**Exercise details**
Which lines in the data below contain the string "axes"? Show each one.

**Given material**

-- Opening Marker --

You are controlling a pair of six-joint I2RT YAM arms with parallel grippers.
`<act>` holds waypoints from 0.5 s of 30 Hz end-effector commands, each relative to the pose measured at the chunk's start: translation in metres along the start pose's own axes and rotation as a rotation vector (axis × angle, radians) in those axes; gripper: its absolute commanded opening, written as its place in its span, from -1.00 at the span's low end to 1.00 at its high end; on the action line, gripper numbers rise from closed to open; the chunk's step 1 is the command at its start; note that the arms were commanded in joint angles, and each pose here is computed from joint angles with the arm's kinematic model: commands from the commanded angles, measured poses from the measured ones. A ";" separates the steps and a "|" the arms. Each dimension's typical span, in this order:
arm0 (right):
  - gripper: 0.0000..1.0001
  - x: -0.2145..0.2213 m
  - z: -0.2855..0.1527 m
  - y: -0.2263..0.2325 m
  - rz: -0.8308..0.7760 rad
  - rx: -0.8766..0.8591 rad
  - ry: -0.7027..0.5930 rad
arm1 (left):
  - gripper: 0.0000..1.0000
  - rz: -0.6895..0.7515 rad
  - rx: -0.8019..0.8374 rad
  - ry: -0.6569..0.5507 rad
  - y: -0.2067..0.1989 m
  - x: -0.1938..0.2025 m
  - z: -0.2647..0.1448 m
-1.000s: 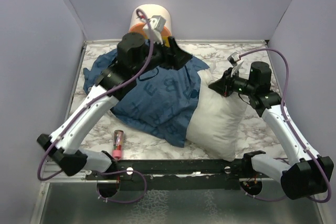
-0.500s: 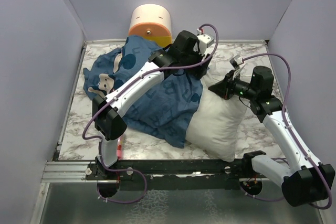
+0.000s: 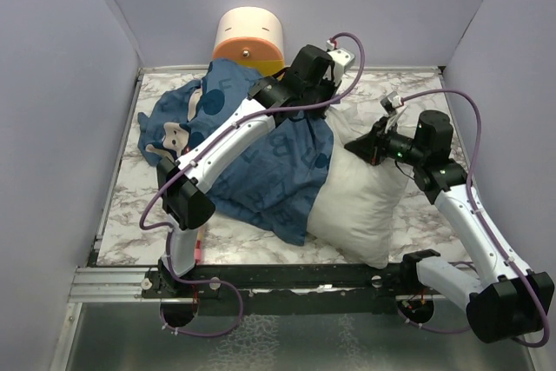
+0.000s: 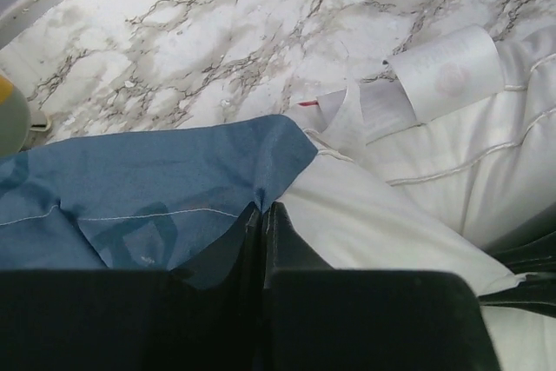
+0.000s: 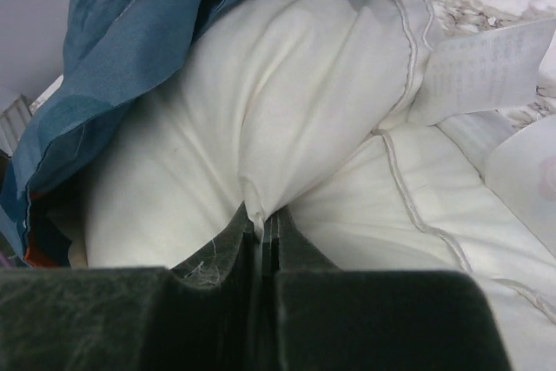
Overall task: Put the pillow into the pillowcase
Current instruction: Stuff the pillow into the pillowcase.
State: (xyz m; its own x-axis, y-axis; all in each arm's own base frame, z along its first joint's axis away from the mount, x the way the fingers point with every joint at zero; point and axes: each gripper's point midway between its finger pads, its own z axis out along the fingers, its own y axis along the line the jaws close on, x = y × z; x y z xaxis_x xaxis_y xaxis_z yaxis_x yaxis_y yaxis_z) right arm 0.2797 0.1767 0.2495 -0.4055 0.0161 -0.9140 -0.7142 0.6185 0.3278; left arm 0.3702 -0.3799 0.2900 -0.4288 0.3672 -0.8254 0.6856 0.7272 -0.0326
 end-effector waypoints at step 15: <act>-0.99 -0.193 0.047 0.007 -0.030 -0.115 -0.326 | -1.00 -0.394 0.650 -1.054 -0.029 -0.282 -0.251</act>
State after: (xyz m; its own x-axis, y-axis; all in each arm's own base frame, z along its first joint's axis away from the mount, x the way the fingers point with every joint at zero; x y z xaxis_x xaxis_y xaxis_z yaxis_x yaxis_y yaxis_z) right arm 0.3406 0.1980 0.2900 -0.4696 0.1222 -0.8744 -0.6717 0.5933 0.4437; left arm 0.4132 -0.3680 0.4571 -0.3641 -0.2761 -0.8895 0.6266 0.6340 -0.4533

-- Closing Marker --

**Response to this exercise**
`<act>` holds waypoints from 0.5 s of 30 Hz end-effector commands, each relative to the pose measured at the chunk's start: translation in metres along the start pose's own axes and rotation as a rotation vector (axis × angle, radians) in those axes; gripper: its absolute commanded opening, written as its place in its span, from -1.00 at the span's low end to 1.00 at its high end; on the action line, gripper numbers rise from closed to open; the chunk's step 1 is the command at its start; note that the arms were commanded in joint angles, and each pose here is computed from joint angles with the arm's kinematic model: commands from the commanded angles, measured poses from the measured ones. A ";" separates the steps and a "|" the arms. Each dimension's typical span, in this order:
State: (xyz m; its own x-axis, y-axis; all in each arm's own base frame, z along its first joint's axis away from the mount, x the way the fingers point with every joint at zero; point and axes: each gripper's point midway between its finger pads, its own z axis out along the fingers, its own y axis along the line the jaws close on, x = y × z; x y z xaxis_x xaxis_y xaxis_z yaxis_x yaxis_y yaxis_z) right arm 0.2797 0.1767 0.2495 -0.4055 0.0161 -0.9140 -0.7142 0.6185 0.3278; left arm 0.3702 -0.3799 0.2900 -0.4288 0.3672 -0.8254 0.6856 0.7272 -0.0326

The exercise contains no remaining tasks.